• **Records from a collection**
= Beginning of Section =

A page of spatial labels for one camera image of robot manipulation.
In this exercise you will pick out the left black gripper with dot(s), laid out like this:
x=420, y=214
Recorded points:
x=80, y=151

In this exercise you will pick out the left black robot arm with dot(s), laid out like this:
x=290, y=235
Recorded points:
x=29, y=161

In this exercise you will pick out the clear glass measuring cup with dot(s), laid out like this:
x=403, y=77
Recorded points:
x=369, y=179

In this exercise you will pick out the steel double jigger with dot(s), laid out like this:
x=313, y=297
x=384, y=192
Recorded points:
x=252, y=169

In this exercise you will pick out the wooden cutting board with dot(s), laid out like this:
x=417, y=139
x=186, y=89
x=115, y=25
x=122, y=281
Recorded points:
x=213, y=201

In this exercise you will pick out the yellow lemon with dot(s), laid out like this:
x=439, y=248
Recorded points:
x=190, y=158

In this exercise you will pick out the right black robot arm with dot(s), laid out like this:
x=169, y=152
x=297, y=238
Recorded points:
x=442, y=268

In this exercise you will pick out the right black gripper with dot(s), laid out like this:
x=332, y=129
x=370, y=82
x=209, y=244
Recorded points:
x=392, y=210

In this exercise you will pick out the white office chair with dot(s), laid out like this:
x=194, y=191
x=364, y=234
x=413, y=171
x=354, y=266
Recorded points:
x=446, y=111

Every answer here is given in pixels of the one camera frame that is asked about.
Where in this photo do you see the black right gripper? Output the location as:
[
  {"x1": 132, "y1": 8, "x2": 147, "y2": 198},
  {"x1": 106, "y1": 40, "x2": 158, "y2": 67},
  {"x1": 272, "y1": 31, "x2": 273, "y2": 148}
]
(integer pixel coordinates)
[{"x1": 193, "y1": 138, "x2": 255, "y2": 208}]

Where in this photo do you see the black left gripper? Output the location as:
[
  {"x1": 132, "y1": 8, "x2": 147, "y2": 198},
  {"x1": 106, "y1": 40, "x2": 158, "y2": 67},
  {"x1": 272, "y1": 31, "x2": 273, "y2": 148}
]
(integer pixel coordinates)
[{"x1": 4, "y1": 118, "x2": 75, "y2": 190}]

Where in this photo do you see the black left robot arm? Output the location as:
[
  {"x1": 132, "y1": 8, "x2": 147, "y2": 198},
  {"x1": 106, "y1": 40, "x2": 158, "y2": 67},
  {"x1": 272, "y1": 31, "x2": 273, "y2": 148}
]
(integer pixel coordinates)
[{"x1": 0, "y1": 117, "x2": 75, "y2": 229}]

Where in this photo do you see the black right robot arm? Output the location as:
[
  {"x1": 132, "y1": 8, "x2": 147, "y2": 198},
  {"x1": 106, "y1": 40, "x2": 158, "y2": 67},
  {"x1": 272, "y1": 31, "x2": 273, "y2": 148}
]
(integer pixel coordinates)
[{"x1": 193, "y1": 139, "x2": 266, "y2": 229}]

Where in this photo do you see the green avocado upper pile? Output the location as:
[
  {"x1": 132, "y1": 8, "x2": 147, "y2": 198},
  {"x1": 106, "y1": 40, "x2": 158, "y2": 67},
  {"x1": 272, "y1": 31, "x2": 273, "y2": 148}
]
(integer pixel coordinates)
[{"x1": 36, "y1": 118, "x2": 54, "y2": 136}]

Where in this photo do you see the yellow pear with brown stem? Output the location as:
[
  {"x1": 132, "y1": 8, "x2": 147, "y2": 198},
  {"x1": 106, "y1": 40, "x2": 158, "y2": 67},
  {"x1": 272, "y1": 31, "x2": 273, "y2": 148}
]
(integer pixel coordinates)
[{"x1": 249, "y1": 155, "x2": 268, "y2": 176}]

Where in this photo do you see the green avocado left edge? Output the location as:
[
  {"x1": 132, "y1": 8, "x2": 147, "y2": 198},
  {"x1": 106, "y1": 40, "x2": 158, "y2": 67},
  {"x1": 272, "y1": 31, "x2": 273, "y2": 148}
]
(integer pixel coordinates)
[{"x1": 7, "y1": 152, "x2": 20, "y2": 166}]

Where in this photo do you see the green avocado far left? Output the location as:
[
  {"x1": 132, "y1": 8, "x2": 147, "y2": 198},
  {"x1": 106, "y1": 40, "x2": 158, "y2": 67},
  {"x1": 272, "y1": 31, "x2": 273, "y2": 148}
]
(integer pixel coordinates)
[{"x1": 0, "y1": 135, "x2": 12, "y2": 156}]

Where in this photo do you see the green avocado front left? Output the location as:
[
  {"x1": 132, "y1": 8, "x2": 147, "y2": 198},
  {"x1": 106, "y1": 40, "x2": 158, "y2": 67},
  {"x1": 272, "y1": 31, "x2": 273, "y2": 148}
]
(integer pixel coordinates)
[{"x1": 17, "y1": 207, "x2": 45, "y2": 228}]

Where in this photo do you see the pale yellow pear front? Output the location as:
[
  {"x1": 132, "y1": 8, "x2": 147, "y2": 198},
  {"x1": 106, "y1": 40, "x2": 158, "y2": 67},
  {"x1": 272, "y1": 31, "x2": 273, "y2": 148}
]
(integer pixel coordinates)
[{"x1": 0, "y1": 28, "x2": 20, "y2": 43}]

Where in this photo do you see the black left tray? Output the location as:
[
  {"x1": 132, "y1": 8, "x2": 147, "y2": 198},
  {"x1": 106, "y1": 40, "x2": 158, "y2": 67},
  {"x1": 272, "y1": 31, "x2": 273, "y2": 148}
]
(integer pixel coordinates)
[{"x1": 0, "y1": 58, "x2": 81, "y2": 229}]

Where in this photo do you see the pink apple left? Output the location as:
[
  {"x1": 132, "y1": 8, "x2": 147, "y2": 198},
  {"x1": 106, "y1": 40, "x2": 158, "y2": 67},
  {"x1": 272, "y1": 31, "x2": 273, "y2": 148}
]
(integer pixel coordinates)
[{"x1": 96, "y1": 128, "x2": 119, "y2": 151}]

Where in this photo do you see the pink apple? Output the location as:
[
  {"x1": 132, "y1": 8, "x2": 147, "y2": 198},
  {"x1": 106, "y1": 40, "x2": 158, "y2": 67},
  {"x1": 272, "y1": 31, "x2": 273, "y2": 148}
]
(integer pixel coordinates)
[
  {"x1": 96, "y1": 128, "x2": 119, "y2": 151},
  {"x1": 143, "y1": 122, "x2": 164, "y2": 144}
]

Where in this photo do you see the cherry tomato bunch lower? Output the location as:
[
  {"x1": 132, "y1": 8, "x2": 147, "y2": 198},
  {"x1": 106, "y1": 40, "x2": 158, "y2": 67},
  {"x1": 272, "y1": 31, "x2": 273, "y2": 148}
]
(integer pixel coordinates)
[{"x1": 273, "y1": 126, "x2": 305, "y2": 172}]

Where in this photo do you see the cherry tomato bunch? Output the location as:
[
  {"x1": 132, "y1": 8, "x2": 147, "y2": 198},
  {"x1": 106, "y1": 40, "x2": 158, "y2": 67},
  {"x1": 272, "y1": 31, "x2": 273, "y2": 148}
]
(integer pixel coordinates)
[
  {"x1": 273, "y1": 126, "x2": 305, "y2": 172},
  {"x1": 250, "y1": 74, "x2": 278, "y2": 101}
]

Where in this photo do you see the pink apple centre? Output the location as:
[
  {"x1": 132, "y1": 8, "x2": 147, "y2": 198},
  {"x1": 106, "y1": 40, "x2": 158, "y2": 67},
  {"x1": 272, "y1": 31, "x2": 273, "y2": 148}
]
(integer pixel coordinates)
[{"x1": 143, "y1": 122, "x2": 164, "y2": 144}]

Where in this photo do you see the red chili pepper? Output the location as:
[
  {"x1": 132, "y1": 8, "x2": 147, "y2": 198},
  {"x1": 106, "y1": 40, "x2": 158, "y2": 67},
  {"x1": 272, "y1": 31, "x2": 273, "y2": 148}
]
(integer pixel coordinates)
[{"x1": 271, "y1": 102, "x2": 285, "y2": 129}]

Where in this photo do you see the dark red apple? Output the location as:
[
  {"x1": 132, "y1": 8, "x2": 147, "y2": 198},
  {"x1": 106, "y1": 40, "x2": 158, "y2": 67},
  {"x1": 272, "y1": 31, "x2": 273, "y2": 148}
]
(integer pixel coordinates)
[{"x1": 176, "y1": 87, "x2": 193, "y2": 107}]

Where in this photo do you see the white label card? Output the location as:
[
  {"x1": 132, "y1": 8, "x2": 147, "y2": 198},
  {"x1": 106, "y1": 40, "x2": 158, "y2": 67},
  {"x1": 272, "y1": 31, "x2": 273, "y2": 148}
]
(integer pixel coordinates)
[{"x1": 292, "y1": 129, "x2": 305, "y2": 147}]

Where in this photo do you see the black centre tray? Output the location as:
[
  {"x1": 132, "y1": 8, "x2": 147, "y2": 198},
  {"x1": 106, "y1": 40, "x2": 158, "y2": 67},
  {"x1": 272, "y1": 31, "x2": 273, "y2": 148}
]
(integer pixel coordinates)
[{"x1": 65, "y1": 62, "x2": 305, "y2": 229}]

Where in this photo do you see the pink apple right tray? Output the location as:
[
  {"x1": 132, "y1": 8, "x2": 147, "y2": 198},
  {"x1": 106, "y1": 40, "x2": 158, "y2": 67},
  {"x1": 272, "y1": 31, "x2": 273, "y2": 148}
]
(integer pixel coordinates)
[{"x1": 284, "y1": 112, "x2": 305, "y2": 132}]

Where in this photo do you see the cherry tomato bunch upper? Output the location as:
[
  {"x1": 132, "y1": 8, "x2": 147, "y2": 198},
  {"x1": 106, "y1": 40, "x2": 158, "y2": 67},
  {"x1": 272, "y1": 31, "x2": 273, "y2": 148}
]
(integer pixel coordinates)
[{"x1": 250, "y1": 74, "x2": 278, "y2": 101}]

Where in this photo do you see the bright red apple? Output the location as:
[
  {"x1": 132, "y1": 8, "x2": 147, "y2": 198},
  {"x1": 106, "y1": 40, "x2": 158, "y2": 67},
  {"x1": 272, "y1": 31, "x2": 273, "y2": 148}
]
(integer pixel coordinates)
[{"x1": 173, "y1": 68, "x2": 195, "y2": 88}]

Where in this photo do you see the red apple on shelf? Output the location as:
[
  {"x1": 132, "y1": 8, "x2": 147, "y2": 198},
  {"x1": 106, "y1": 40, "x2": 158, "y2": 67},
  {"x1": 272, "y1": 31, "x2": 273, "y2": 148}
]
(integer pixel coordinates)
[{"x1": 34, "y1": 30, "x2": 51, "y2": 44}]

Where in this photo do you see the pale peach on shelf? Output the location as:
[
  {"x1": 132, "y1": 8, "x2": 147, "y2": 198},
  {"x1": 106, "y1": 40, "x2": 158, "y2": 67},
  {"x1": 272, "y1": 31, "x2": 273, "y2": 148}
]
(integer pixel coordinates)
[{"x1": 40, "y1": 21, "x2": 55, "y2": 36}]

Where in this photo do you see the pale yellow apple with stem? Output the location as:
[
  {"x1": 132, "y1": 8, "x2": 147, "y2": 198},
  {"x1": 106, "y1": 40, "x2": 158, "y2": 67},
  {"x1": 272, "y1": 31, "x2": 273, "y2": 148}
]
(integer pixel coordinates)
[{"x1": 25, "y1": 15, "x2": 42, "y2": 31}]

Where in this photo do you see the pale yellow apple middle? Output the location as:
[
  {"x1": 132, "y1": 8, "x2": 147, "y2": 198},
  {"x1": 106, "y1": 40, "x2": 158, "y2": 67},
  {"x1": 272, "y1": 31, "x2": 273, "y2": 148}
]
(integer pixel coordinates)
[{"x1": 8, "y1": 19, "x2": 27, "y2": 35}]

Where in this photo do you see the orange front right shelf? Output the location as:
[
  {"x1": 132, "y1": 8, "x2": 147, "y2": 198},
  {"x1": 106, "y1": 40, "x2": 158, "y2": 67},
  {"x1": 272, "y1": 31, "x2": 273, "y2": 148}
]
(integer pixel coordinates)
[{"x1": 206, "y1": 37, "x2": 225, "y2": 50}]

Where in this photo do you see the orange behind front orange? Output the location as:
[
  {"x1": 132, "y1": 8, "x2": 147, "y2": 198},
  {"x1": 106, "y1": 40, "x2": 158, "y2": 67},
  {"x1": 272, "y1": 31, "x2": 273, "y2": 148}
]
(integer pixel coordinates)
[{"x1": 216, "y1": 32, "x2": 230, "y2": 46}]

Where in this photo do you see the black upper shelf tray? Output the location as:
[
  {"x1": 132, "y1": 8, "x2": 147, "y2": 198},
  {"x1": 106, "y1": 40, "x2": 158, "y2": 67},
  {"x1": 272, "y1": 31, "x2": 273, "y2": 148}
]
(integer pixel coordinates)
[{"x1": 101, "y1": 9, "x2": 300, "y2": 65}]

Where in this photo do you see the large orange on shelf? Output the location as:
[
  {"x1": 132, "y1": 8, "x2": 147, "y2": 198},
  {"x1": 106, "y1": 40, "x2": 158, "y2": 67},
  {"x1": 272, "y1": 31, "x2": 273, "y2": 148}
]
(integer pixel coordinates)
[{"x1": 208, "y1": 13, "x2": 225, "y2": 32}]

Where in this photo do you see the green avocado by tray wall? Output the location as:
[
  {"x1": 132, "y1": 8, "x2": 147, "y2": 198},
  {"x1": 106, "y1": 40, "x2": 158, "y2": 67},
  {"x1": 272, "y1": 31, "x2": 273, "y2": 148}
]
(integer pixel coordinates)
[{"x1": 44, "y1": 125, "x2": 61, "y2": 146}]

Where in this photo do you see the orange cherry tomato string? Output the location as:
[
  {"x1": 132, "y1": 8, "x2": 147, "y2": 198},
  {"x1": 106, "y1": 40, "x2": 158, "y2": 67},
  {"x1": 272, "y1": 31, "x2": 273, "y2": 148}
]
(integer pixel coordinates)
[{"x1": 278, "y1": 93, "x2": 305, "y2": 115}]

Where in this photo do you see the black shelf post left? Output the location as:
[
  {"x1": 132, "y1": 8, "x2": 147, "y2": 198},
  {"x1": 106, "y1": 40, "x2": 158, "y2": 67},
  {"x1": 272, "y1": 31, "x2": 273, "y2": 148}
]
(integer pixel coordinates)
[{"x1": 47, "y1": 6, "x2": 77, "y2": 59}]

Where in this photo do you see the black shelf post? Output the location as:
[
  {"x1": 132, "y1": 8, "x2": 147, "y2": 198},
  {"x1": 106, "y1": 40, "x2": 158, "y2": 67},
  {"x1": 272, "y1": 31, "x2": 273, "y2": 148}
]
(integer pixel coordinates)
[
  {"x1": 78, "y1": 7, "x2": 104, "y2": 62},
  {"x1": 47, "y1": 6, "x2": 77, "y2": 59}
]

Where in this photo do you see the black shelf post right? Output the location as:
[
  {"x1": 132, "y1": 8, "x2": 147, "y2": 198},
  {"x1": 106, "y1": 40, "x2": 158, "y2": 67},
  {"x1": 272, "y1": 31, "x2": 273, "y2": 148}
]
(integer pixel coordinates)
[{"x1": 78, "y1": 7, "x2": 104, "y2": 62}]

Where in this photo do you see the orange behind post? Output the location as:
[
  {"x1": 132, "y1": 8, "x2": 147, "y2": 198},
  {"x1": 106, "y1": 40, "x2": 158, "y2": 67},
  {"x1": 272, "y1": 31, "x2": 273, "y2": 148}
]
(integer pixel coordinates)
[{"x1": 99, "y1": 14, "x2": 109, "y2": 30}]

= End of Section =

• **Exercise directions**
Search the entries above for "stem". Show every line that has it.

• **Answer to this task**
Where in this photo do you see the yellow pear with brown stem? Output the location as:
Where in this photo do you see the pale yellow apple with stem? Output the location as:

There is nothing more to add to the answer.